- Assignment -
Down to the last line, print the entries below exactly, and keep every picture out of the copy.

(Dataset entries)

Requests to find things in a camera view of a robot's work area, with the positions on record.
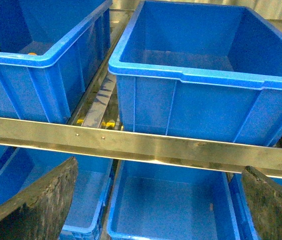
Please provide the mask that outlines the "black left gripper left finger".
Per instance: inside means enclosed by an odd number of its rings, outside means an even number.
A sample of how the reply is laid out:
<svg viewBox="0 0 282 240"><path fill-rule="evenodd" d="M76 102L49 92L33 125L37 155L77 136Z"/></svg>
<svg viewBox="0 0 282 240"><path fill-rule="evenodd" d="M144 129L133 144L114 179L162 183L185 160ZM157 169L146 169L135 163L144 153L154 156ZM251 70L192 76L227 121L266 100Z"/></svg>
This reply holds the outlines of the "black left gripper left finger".
<svg viewBox="0 0 282 240"><path fill-rule="evenodd" d="M0 205L0 240L56 240L69 214L78 177L70 157Z"/></svg>

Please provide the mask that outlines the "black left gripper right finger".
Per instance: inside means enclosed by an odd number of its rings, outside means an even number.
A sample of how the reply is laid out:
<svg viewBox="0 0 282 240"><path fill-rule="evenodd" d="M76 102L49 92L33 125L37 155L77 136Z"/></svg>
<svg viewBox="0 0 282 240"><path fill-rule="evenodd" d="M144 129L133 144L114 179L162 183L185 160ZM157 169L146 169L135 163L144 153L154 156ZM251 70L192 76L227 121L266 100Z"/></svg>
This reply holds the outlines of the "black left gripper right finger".
<svg viewBox="0 0 282 240"><path fill-rule="evenodd" d="M282 185L252 166L241 182L255 230L262 240L282 240Z"/></svg>

- Solved exercise -
Requests to find things in a camera view of a robot's work area, with the positions on record.
Please provide the mask that outlines the "black left gripper left finger".
Per instance: inside means enclosed by an odd number of its rings, outside means an even number.
A sample of how the reply is laid out:
<svg viewBox="0 0 282 240"><path fill-rule="evenodd" d="M76 102L49 92L33 125L37 155L77 136Z"/></svg>
<svg viewBox="0 0 282 240"><path fill-rule="evenodd" d="M144 129L133 144L114 179L162 183L185 160ZM157 169L146 169L135 163L144 153L154 156ZM251 70L192 76L227 121L266 100Z"/></svg>
This reply holds the outlines of the "black left gripper left finger".
<svg viewBox="0 0 282 240"><path fill-rule="evenodd" d="M0 205L0 240L56 240L69 214L78 177L70 157Z"/></svg>

Please provide the mask that outlines the "black left gripper right finger".
Per instance: inside means enclosed by an odd number of its rings, outside means an even number.
A sample of how the reply is laid out:
<svg viewBox="0 0 282 240"><path fill-rule="evenodd" d="M76 102L49 92L33 125L37 155L77 136Z"/></svg>
<svg viewBox="0 0 282 240"><path fill-rule="evenodd" d="M144 129L133 144L114 179L162 183L185 160ZM157 169L146 169L135 163L144 153L154 156ZM251 70L192 76L227 121L266 100Z"/></svg>
This reply holds the outlines of the "black left gripper right finger".
<svg viewBox="0 0 282 240"><path fill-rule="evenodd" d="M282 185L252 166L241 182L255 230L262 240L282 240Z"/></svg>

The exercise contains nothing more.